Industrial edge devices – resource constraints and hardware-level security
At some point in 2007, an operator at a uranium enrichment facility inserted a USB memory device infected with the Stuxnet malware into an ICS running a Windows Operating System (OS). Over the next three years, the Stuxnet worm propagated over the facility’s internal network by exploiting zero-day vulnerabilities in a variety of Windows OSs, eventually gaining access to the Programmable Logic Controllers (PLCs) on a number of Process Control Systems (PCSs) for the facility’s gas centrifuges. Stuxnet then injected malicious code to make the centrifuges spin at their maximum degradation point of 1410 Hz. One thousand of the facility’s 9,000 centrifuges were damaged beyond repair.

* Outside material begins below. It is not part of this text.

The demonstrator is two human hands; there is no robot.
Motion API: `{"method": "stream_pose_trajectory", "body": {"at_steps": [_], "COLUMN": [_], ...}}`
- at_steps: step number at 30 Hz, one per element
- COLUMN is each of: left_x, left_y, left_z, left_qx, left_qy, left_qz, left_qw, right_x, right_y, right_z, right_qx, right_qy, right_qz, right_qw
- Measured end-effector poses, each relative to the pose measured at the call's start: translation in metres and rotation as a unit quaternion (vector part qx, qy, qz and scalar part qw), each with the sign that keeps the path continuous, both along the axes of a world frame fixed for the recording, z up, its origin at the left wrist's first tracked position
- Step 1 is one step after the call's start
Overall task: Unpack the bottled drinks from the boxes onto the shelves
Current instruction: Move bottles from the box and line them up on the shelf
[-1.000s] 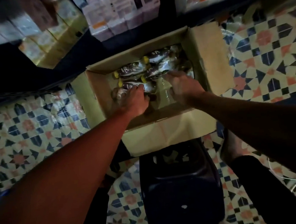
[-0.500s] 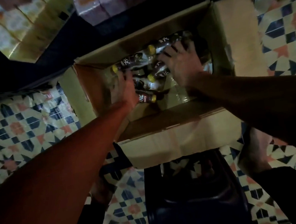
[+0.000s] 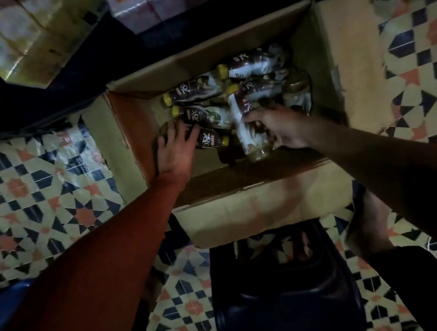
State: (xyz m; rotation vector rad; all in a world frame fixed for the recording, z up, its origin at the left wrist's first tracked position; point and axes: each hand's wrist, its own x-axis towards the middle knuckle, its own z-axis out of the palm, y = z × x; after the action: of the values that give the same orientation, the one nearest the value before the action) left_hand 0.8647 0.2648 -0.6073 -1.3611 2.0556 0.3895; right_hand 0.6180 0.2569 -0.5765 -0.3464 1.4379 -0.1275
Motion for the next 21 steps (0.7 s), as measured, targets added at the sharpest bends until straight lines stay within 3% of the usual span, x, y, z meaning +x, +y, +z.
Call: {"method": "stream_pose_trajectory", "body": {"at_steps": [5,8,10,13,17,21], "left_x": [-0.004,-0.003,-0.003,-0.011,-0.024,-0.039], "left_y": [-0.008,-0.009,-0.01,-0.008,-0.009,-0.014], "left_z": [-0.003,-0.004,0.001,0.02,0.044,0.078], "left_qx": [-0.002,0.037,0.143,0.296,0.344,0.357], "left_qy": [-0.004,0.001,0.03,0.135,0.225,0.291], "left_qz": [-0.03,-0.023,0.054,0.241,0.383,0.503], "left_qw": [1.0,0.999,0.988,0.914,0.827,0.731], "right_x": [-0.005,0.004,0.009,0.01,0.017,0.022], "right_y": [0.017,0.018,0.019,0.021,0.026,0.033], "right_z": [-0.008,0.002,0.009,0.021,0.039,0.068], "right_qx": [0.042,0.019,-0.023,-0.073,-0.053,-0.051], "right_qy": [-0.069,-0.02,0.012,0.056,0.076,0.057], "right_qz": [-0.086,0.004,0.047,-0.005,-0.114,-0.138], "right_qw": [0.993,1.0,0.999,0.996,0.989,0.987]}}
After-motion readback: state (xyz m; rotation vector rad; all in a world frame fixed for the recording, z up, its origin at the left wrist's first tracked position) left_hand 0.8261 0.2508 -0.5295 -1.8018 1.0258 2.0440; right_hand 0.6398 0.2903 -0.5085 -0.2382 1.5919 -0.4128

The above illustrates the risks associated with connected industrial systems, as their lack of protection enables malware to spread throughout ‘clean’ industrial environments much more quickly than they would in enterprise environments. In the case of Stuxnet, a rootkit-based attack was used to conceal the malware for an extended period of time so that it could proliferate throughout the Natanz nuclear facility nearly unimpeded (Figure 1).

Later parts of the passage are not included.